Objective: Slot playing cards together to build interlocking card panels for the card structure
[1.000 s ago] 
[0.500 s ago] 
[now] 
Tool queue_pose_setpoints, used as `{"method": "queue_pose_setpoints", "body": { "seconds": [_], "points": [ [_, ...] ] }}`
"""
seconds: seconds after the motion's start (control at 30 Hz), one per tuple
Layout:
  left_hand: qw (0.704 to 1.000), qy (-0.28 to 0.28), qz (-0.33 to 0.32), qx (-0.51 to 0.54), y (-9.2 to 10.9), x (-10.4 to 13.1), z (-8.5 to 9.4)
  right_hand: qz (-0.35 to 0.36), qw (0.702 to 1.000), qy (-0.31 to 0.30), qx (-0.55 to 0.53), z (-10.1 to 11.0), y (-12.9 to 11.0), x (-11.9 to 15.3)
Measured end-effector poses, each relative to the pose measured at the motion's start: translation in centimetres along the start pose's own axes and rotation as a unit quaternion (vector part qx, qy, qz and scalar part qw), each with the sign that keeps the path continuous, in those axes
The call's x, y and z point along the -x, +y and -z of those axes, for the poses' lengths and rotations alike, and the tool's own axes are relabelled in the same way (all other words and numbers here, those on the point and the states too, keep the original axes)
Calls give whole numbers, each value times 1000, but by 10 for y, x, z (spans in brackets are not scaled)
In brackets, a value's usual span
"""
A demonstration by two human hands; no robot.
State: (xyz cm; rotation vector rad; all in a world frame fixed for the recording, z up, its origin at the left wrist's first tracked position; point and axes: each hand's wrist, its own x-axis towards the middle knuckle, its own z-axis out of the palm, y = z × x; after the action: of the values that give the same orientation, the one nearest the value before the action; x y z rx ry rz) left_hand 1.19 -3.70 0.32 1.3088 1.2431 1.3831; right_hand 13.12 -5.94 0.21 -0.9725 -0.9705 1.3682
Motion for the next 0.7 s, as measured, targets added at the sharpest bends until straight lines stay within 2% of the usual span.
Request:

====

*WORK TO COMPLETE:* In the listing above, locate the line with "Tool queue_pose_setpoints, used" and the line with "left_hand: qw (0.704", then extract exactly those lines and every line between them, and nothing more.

*ANSWER BOX:*
Tool queue_pose_setpoints, used as `{"method": "queue_pose_setpoints", "body": { "seconds": [_], "points": [ [_, ...] ] }}`
"""
seconds: seconds after the motion's start (control at 30 Hz), one per tuple
Layout:
  left_hand: qw (0.704 to 1.000), qy (-0.28 to 0.28), qz (-0.33 to 0.32), qx (-0.51 to 0.54), y (-9.2 to 10.9), x (-10.4 to 13.1), z (-8.5 to 9.4)

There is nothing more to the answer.